Go for the Golden Rule, Not the Gold

The picture at left is of my oldest son. Two years ago he managed two major accidents (boys will be boys) that required immediate orthopedic...

The picture at left is of my oldest son. Two years ago he managed two major accidents (boys will be boys) that required immediate orthopedic surgery and lots of titanium within a three-month span of time. We'd just refinanced our home to make some needed repairs, and were able to use that money to pay his $50,000 in bills. If we hadn't had that money, the hospital said they would be happy to put us on a $1200 a month payment plan. Yeah, right. Because everyone has $1200 a month in disposable income lying around, don't they?

As a mother of boys (one of whom has a cast on his arm right now), the wife of a man who likes "extreme sports" and works in the construction business, and an only child of two parents who also have no health insurance because they were self-employed, health care concerns me. Everytime my boys go to play football with their friends, or ride a skateboard, I have to squelch that panicky feeling that this could mean another visit to the ER, and another giant bill!

The recent discussion (or should I say arguments?) about health care leave me feeling battered and bruised. Everyone has an opinion, and everyone is willing to voice it, or tweet it, or FB it, or e-mail it.

Two things concern me with this debate. First is the spread of misinformation. More than half of what I've received are based on half-truths, misquotes, assumptions, or trumped up ideas spouted by talking heads on our multiple news programs. And we are incredibly swift to espouse these statements as truth, because they come from people we trust, people we have things in common with, like our faith, or our labels as conservative or liberal.

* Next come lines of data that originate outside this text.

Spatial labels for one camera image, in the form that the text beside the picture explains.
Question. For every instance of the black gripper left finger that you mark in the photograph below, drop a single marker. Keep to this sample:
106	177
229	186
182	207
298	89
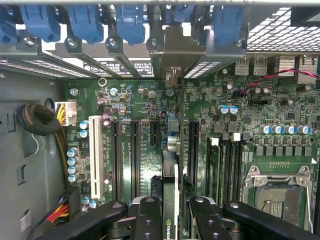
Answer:
148	220

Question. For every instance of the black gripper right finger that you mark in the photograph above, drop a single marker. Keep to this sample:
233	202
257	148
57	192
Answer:
207	220

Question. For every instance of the installed green RAM stick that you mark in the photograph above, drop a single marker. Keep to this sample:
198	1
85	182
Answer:
213	170

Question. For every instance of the black RAM slot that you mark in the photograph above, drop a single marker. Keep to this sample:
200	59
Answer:
226	172
237	172

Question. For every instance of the black long expansion slot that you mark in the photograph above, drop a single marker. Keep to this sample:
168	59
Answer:
116	160
193	155
135	160

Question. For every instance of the metal CPU socket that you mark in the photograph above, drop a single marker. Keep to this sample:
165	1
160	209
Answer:
277	197

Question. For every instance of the white expansion slot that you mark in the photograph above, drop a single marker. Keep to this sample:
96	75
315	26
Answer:
96	155

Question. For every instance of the black short expansion slot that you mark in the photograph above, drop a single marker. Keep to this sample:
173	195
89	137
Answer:
155	133

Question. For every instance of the green motherboard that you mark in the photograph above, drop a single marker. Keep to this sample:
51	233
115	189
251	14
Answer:
250	117

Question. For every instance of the white power connector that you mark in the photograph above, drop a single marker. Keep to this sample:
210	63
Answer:
70	111

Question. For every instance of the open grey PC case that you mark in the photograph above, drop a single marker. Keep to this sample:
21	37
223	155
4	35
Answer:
30	155

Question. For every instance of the grey power supply unit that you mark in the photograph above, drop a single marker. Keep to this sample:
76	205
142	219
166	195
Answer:
15	175

Yet, as quick as we are to pass on an e-mail touting an insidious conspiracy to take grandma's meds away and let her die a slow, painful death, we are unbearably slow and unwilling to take the time to read the original document referenced, to listen to a complete speech instead of a soundbite, or even to visit snopes.com and make sure the e-mail isn't a hoax created 10 years ago with the names changed to fit the times.

My second concern is the animosity and ill-will this topic generates. I'll be the first to say I don't know exactly what I want to do about health care. I don't like taxes any more than the next person. I don't like the idea of government control, either, whether it's Democrat or Republican, liberal or conservative (but that's a whole other topic.)

What I do know firsthand is the system we currently have -- not of health care, but of PAYING for our health care -- is screwed up. When a prescription in the U.S. is $5 per pill and 93 cents from Canada, something's not right. And don't give me the "Well, that pill might not even be from Canada, it might be from India!" Yada yada yada. Don't you think we'd know about it if people were dropping dead from taking their prescriptions in Canada? We know about every sick cow they've got!

On one of our hospital bills, and thank God there haven't been many, I found a line-item charge for a two ounce bottle of baby shampoo. We were charged $8. That's greed, plain and simple. I don't know who's getting all the money, but somebody is!

When health care becomes a profit-making venture for administrators and insurance companies and pharmaceutical networks -- people who, unlike our doctors and nurses, are well-removed from actually caring for people's health -- the public loses.

Folks who are blessed enough to have good insurance policies -- especially the people in government agencies or government funded organizations and people in huge corporations -- are up in arms about the possibility of losing the security they have. I don't blame 'em. But, if you were on the other side of the argument -- one of the people without health insurance, either due to preexisting conditions or because it simply costs more than you can afford (private insurance is much, much more costly than group policies) -- what would you want your fellow Americans to do for you?

No one in the world's wealthiest nation should go into bankruptcy, lose their home, or be left with hundreds of thousands of dollars of interest-accruing medical debt because of an illness or injury in their family. And yet it is happening every single day, all across our country.

Is there a solution that will be congruent with the Golden Rule -- doing unto others as we would have them do unto us -- when it comes to the health and well-being of our nation's citizens? Can we craft a health care plan that takes that kind of thinking into consideration, or are we doomed to follow the gold in our pocket instead of the golden rule? We are the greatest nation in the world, right? You'd think we could come up with something more than a big political battle.